SF Gate

Trestle, the new prix fixe concept from Stones Throw team, opens tonight

Trestle, the latest restaurant from Hi Neighbor, the group behind Stones Throw and Fat Angel, will officially open tonight, Tuesday April 28, offering its $35 three-course prix fixe menu on a nightly basis.

The 49-seat corner restaurant is located at Jackson and Columbus — the intersection between Chinatown, North Beach, Jackson Square and the FiDi. It’s a primo patch of real estate, which Hi Neighbor partner Ryan Cole says the restaurant group essentially lucked into.

“A very good friend of mine actually bought the building. He called me the day he bought the building and was like, ‘There’s a restaurant downstairs and their lease is up. Will you do something here?’”

The space, which had housed decades-old Chinese restaurant Great Hunan, was in desperate need of some TLC, but Cole and the rest of the Hi Neighbor leadership team (Tai Ricci, Jason Kirmse, Cyrick Hia and executive chef Jason Halverson) felt it was potentially a “diamond in the rough.”

“We loved the location and thought it could be great. We just thought, it’s funky, but we can make it work,” says Cole.

Making it work involved completely gutting the space and essentially starting from scratch and rebuilding the entire restaurant, including a entire second floor under the restaurant where the prep kitchen and storage are located.

“When we took over, literally, there wasn’t a hand sink in the kitchen. You walk in and you have to see past that. You couldn’t see this brick, it was all plastered up over it. You couldn’t see the ceiling height, you had to climb up and rip off panels of the ceiling to see how high it actually was.”

To aid in the remodel, the team brought on Michael Baushke of Apparatus Architecture, who also helped design Melissa Perrello’s Frances and recently-opened Octavia.

Construction began January 1. The transformation, which took place in just four short months, is dramatic to say the least.

“Now we’re sitting here.

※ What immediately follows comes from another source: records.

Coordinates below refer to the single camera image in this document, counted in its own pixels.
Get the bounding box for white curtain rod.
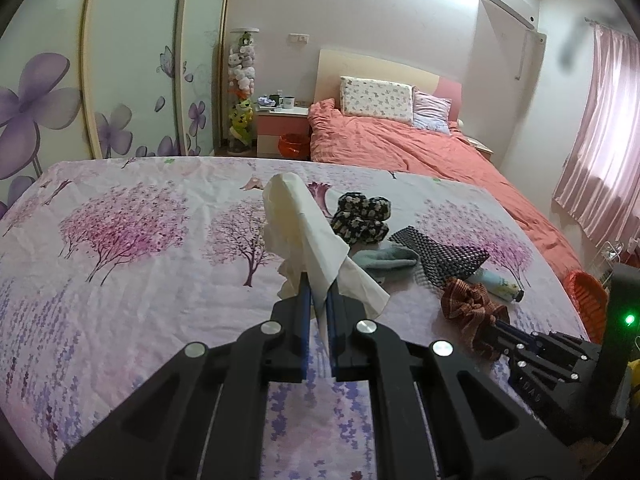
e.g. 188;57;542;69
585;17;636;36

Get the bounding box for black dotted mesh cloth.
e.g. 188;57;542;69
389;226;491;288

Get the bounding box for brown plaid scrunchie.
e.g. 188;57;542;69
440;277;511;361

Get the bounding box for pale green tube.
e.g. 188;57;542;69
465;267;525;303

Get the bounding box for floral purple pink tablecloth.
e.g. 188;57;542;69
0;156;593;480

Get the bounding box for sliding wardrobe purple flower print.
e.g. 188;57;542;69
0;0;233;216

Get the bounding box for white wire cart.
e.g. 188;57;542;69
592;240;626;281

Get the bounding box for white air conditioner pipe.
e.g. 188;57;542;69
515;27;547;81

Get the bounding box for bed with pink headboard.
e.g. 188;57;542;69
316;49;463;123

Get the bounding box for small orange bin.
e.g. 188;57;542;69
279;133;310;160

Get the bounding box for nightstand with white top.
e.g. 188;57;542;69
470;137;496;161

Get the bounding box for grey green sock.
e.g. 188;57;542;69
351;244;420;273

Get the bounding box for purple striped pillow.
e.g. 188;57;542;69
411;89;453;135

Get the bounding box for pink white nightstand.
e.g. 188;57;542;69
255;102;312;158

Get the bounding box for salmon pink duvet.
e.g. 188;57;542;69
307;99;586;281

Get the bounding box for black floral socks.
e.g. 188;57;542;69
331;192;393;246

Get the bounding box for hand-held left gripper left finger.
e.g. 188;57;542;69
54;272;313;480

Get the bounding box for white floral pillow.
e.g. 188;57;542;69
339;76;416;125

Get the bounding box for pink satin curtain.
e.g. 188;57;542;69
552;25;640;256

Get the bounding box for white cloth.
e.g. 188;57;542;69
262;172;391;361

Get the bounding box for clear tube of plush toys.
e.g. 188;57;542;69
226;27;261;155

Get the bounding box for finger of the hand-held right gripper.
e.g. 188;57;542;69
492;321;601;367
506;346;601;414

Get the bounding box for orange plastic laundry basket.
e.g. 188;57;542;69
567;270;608;343

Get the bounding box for white air conditioner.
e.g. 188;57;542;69
480;0;537;28

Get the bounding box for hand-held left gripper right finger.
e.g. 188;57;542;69
325;290;583;480

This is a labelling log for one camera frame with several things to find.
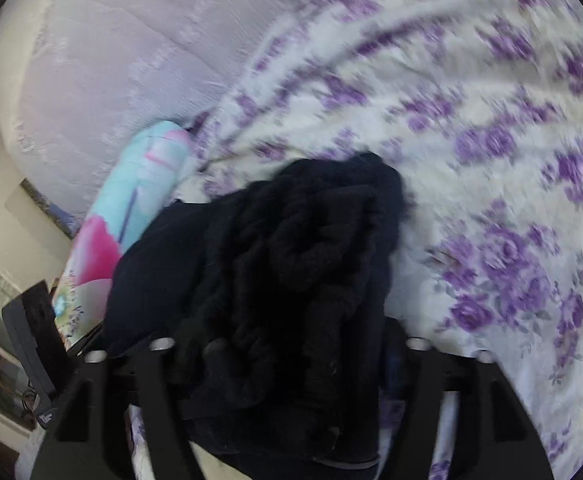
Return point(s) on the dark navy pants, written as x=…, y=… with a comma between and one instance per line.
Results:
x=296, y=260

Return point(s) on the purple floral bedsheet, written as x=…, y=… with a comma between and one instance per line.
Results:
x=471, y=85

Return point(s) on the folded teal pink floral quilt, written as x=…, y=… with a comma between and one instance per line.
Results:
x=146, y=175

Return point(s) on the white lace cover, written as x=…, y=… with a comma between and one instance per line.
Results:
x=96, y=60

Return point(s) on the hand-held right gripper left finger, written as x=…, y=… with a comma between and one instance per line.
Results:
x=156, y=385

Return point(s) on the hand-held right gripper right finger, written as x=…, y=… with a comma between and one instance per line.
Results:
x=395, y=370

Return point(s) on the blue printed cloth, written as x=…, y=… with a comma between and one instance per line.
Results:
x=56, y=215

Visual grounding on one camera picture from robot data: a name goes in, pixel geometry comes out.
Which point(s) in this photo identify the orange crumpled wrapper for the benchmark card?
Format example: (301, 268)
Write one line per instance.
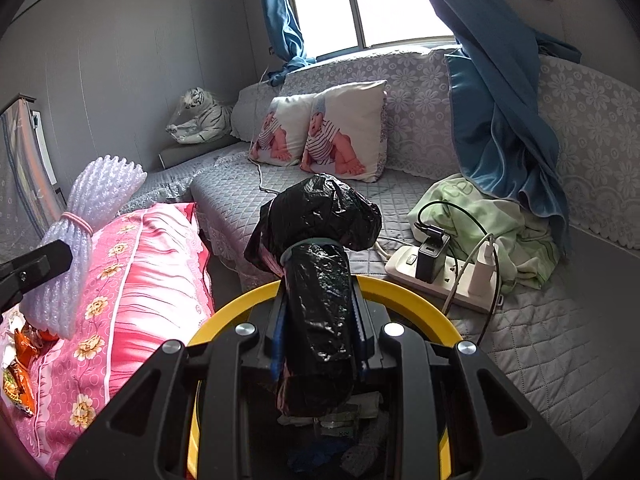
(27, 345)

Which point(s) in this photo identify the white tiger plush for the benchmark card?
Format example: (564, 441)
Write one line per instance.
(205, 117)

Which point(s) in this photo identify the narrow blue curtain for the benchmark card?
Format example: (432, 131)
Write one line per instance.
(280, 10)

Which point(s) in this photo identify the white foam net bundle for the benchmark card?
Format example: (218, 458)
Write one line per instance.
(100, 195)

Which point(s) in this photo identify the black banded plastic bag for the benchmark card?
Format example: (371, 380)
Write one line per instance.
(315, 310)

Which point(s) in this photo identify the wide blue curtain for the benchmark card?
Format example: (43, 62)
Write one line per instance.
(490, 125)

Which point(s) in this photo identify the yellow trash bin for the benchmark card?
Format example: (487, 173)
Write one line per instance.
(425, 310)

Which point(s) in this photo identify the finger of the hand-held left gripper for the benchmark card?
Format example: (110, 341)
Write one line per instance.
(45, 260)

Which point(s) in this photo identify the orange green snack wrapper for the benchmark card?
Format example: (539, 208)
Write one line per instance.
(20, 390)

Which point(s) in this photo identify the baby print pillow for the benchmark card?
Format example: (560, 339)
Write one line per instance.
(345, 135)
(275, 135)

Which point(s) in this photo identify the black charger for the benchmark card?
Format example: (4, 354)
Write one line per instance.
(430, 260)

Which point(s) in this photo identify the grey lace-trimmed mattress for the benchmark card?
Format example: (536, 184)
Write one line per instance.
(170, 182)

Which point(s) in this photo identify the grey bolster pillow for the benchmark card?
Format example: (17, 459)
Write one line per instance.
(175, 155)

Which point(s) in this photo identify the pink floral blanket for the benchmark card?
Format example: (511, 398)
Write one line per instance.
(140, 285)

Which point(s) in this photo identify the white power strip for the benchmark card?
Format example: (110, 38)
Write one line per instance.
(405, 260)

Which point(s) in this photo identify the grey quilted sofa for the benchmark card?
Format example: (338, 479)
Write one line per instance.
(550, 360)

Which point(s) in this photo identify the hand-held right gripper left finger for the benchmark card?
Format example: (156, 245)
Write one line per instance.
(277, 345)

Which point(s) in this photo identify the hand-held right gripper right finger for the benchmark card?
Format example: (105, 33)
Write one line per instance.
(360, 335)

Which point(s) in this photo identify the green blanket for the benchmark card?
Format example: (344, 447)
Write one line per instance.
(520, 240)

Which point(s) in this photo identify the white charger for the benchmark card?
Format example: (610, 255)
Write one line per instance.
(480, 275)

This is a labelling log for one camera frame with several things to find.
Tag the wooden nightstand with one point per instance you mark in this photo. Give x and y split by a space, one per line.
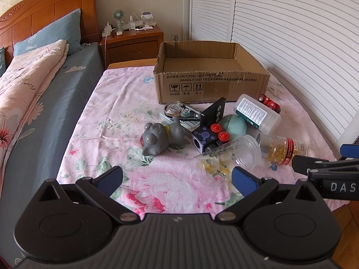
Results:
131 50

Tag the teal egg-shaped ball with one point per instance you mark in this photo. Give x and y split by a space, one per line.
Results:
234 126

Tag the white louvered closet door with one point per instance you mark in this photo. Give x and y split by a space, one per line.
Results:
294 47
213 8

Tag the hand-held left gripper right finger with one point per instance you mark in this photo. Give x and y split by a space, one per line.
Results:
244 183

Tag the small green desk fan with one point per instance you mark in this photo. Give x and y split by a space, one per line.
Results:
117 15

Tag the white plastic bottle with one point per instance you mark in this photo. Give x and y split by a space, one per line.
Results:
269 120

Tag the wooden headboard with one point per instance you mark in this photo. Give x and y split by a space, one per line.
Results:
42 14

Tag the white wall socket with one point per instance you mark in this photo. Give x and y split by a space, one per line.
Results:
175 37

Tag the clear acrylic stand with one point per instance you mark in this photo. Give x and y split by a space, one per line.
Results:
145 19

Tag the brown cardboard box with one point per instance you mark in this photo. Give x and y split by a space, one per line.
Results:
210 89

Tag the pink floral sheet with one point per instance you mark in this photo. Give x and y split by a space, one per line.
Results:
117 112

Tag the wooden table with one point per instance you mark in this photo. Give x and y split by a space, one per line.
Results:
126 64

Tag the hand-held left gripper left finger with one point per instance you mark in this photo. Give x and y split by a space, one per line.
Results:
110 180

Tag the clear plastic case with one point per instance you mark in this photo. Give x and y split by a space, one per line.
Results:
192 117

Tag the black cube toy red wheels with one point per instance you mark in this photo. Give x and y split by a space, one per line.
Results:
203 138

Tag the blue flower-print pillow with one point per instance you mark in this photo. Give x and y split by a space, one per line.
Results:
50 30

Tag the grey mouse toy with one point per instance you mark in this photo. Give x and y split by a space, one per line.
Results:
157 140

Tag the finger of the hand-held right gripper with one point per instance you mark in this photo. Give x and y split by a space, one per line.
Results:
303 162
349 149

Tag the dark teal pillow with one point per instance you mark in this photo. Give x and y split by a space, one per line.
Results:
2 61

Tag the pink quilt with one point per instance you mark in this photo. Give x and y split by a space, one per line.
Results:
28 75

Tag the clear spray bottle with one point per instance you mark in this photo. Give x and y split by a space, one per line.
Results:
131 21

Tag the bed with grey-blue sheet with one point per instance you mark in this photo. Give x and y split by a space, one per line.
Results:
56 103

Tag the red toy car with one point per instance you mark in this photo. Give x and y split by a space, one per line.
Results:
270 102

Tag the black wedge with round buttons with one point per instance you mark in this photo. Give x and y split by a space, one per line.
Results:
213 115

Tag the white power strip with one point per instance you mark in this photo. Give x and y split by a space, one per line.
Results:
108 30

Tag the clear plastic cup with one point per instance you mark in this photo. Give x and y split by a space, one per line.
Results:
246 152

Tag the clear bottle of yellow capsules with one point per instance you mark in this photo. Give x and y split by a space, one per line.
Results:
280 148

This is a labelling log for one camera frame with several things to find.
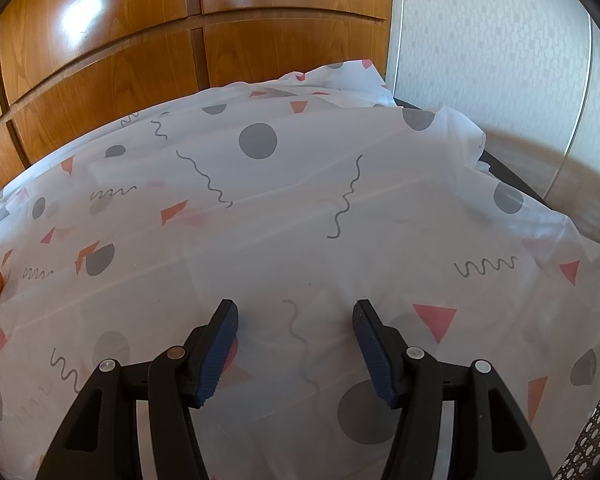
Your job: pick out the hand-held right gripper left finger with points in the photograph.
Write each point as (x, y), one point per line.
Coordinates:
(217, 355)

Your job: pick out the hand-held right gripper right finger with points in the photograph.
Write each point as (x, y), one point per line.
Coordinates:
(375, 355)

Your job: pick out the white patterned tablecloth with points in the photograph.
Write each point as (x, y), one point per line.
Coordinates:
(280, 185)

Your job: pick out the dark table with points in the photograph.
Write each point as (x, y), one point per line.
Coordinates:
(510, 177)

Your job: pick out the wooden panelled wardrobe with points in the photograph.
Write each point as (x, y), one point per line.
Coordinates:
(130, 85)

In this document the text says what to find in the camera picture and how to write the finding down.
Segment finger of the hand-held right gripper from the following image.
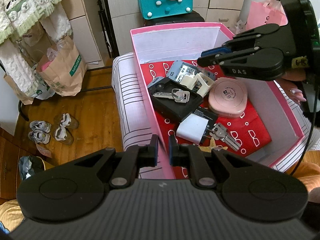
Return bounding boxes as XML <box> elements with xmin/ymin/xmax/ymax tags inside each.
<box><xmin>201</xmin><ymin>29</ymin><xmax>262</xmax><ymax>58</ymax></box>
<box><xmin>197</xmin><ymin>46</ymin><xmax>262</xmax><ymax>68</ymax></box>

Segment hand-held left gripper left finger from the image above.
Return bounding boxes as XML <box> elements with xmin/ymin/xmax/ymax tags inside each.
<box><xmin>75</xmin><ymin>134</ymin><xmax>159</xmax><ymax>189</ymax></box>

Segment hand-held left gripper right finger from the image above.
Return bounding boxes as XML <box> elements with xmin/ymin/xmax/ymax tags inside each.
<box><xmin>169</xmin><ymin>135</ymin><xmax>253</xmax><ymax>189</ymax></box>

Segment cream hair claw clip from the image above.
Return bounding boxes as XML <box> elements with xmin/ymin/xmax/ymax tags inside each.
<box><xmin>180</xmin><ymin>72</ymin><xmax>215</xmax><ymax>97</ymax></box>

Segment white charger plug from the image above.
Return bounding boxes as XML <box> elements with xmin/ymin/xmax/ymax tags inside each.
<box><xmin>176</xmin><ymin>114</ymin><xmax>210</xmax><ymax>145</ymax></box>

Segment pink rounded case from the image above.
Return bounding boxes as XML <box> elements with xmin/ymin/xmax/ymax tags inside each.
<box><xmin>208</xmin><ymin>78</ymin><xmax>249</xmax><ymax>119</ymax></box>

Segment pink cardboard box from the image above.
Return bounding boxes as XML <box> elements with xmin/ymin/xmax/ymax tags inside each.
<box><xmin>129</xmin><ymin>22</ymin><xmax>306</xmax><ymax>179</ymax></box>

Never would I have imagined this is what it would look like,” says Cole. “It’s gonna look too nice for our concept.”

As far as that concept, to handle the constraints of a small kitchen, executive chef Jason Halverson devised a prix fixe menu of his takes on comfort-driven fare like short rib pot roast and warm brownie sundaes. Three-courses will run $35, with an optional pasta fourth course for $10 more. (See below for the opening menu.)

One of the inspirations behind Halverson’s simple, yet exceptionally-prepared food stems from a meal that Cole had at Chez Panisse several years ago:

“I remember specifically one dish,” says Cole. “It was a minestrone soup with a pesto puree underneath. Just this perfect minestrone soup — and yes, they stress the farm-to-table and that is a big component for them — but for me that wasn’t what caught my eye. It was just such a simple dish, prepared well.”

Helping Halverson pull off the regularly changing menu will be executive sous chef Ryan Cerizo, who was promoted from his role as sous chef at Stones Throw.

The beer and wine list, curated by Jason Kirmse, takes a similar straight-forward approach. In addition to food friendly brews from around the globe and wines by-the-glass, Kirmse has created a cherry-picked list that’s divided into two categories: “Satisfying & Friendly” features bottles that are $50 or less. The “Refined & Splurge Worthy” section will offer wines that are $100+. But here’s the catch: nothing is marked up more than $40. According to Cole, these wines are about 60% cheaper than what they might run you at other restaurants.

“We don’t want to have a wine list that’s a showpiece. We want to have wines that are on your table.”

The team, which is known for its heavy focus on hospitality — partners Ricci, Cole and Halverson are all fine dining vets from Michael Mina — will continue this emphasis at Trestle.

“This is the cutting edge. The cutting edge is you go back to the basics and say, it’s about hospitality. It’s about hiring the best possible staff from front to back. It’s about getting an environment that feels comfortable and exceeding your expectations and not taking you for a ride,” says Cole.